Despite it being most investors’ favourite pastime, we are terrible at forecasting; what we are much better at is talking about events that have happened as if they were inevitable. If a certain path has been taken it is difficult for us to believe that any other routes were ever feasible or even available. Whilst this creeping determinism or hindsight bias seems somewhat harmless, it is a damaging trait, which perpetuates outcome bias and leads us to believe that any past decisions made that were contrary to what actually occurred were foolhardy. Diversification rarely looks sensible after the event – why didn’t you just own the best performing assets?

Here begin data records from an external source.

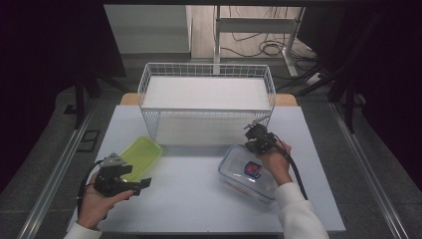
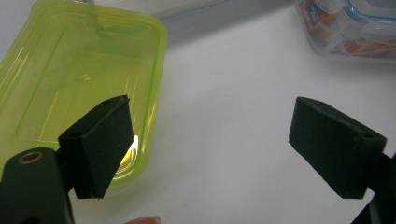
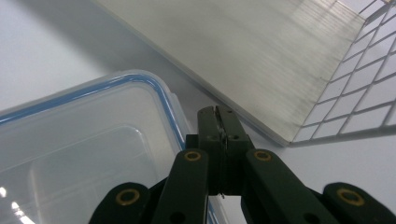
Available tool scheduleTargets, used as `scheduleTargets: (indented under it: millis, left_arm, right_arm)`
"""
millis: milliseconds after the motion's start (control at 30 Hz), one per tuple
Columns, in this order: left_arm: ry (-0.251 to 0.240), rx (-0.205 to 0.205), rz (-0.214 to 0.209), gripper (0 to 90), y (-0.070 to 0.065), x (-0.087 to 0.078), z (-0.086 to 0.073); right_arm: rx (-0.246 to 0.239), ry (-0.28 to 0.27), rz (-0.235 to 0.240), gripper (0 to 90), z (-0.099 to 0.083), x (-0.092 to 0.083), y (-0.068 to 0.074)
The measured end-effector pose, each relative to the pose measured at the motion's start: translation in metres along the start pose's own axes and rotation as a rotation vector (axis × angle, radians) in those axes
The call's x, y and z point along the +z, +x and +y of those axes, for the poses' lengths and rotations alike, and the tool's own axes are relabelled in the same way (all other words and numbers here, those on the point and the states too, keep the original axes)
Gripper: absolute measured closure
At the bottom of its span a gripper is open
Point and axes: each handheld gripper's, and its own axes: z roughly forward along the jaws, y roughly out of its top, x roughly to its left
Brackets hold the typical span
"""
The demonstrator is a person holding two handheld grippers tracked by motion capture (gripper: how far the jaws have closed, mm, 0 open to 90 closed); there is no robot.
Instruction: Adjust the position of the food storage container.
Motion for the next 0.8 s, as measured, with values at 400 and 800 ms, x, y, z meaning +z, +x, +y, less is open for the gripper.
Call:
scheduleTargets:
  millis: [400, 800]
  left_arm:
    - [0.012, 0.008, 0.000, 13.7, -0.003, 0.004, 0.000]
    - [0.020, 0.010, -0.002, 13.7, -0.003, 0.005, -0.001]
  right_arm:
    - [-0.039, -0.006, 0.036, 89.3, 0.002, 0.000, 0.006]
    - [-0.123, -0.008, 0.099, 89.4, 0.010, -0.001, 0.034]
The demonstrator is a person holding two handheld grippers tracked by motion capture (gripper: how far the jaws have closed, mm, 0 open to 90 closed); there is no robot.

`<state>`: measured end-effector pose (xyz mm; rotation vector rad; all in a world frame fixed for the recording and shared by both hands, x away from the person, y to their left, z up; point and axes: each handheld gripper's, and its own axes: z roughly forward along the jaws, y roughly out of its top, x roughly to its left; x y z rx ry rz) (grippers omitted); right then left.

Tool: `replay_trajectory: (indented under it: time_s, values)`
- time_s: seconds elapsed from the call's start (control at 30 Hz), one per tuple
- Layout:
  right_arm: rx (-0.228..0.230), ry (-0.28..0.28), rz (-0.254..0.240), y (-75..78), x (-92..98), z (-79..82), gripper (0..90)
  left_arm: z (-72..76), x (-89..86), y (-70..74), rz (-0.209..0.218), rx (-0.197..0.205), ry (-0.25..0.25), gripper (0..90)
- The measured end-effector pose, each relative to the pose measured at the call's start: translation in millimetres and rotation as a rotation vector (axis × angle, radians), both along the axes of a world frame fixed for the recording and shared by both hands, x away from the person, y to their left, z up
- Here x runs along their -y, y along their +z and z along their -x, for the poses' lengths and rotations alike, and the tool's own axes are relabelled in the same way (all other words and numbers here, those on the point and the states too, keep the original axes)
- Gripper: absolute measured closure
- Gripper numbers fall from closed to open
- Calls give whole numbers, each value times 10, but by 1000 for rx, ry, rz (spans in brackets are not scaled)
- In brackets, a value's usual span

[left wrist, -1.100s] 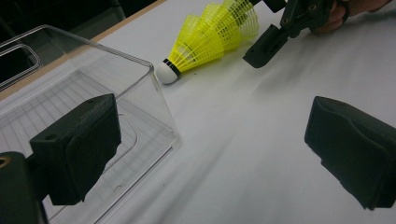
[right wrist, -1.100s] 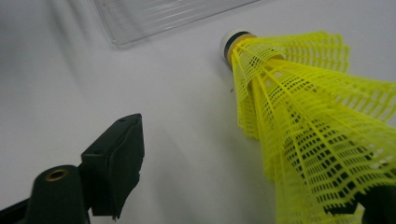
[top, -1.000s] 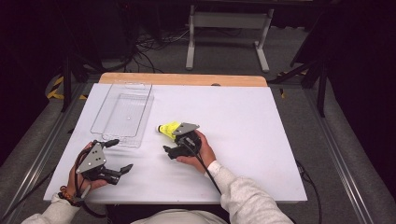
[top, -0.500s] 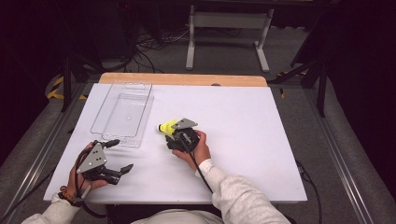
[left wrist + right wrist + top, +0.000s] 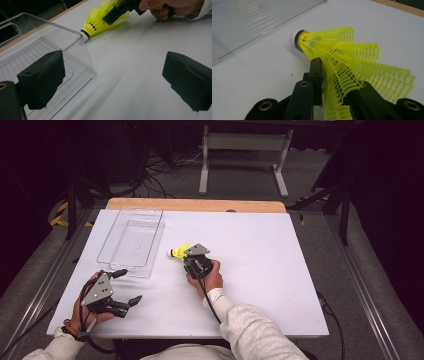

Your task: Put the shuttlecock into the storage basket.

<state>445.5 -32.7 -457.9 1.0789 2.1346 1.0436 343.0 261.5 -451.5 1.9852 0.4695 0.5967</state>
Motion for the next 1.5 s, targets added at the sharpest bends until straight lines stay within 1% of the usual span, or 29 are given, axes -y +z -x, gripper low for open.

Having said that it is a serious issue for investors, I will now lurch toward frivolity. If we go forward ten years, which outcomes will we be claiming were obvious ten years prior? Some of the hypothetical comments below are more credible than others – I will let you decide which:
– ‘Value investing was so depressed and had underperformed for the best part of a decade – a recovery was inevitable’
– ‘US equities were the most richly valued major equity market by some distance, they were due a period of low returns and relative underperformance’
– ‘ The expected returns from a traditional 60/40 portfolio became so low it was simple common sense to increase exposure to alternative strategies, including hedge funds’
– ‘The US tech giants were expensive and facing severe regulatory scrutiny – their time in the sun ended a decade ago.”
– ‘With yields so low it is amazing that investors still held so much duration in their portfolios’
– ‘The vast flows into passive strategies were always going to highlight the flaws in cap-weighted indices, particularly in fixed income markets’
– ‘The Japanification of all major developed market economies was inescapable’
– ‘The return of inflation in major developed market economies was inescapable’
– ‘The long awaited stock pickers’ market finally arrived!’
Of course, we will actually be saying a host of different things – because the investment world is simply too complex, random and reflexive for us to make predictions with any level of confidence. Taking this into account by making prudent and humble investment decisions now, will mean that some of these choices may seem illogical to our future self – but that is a price worth paying.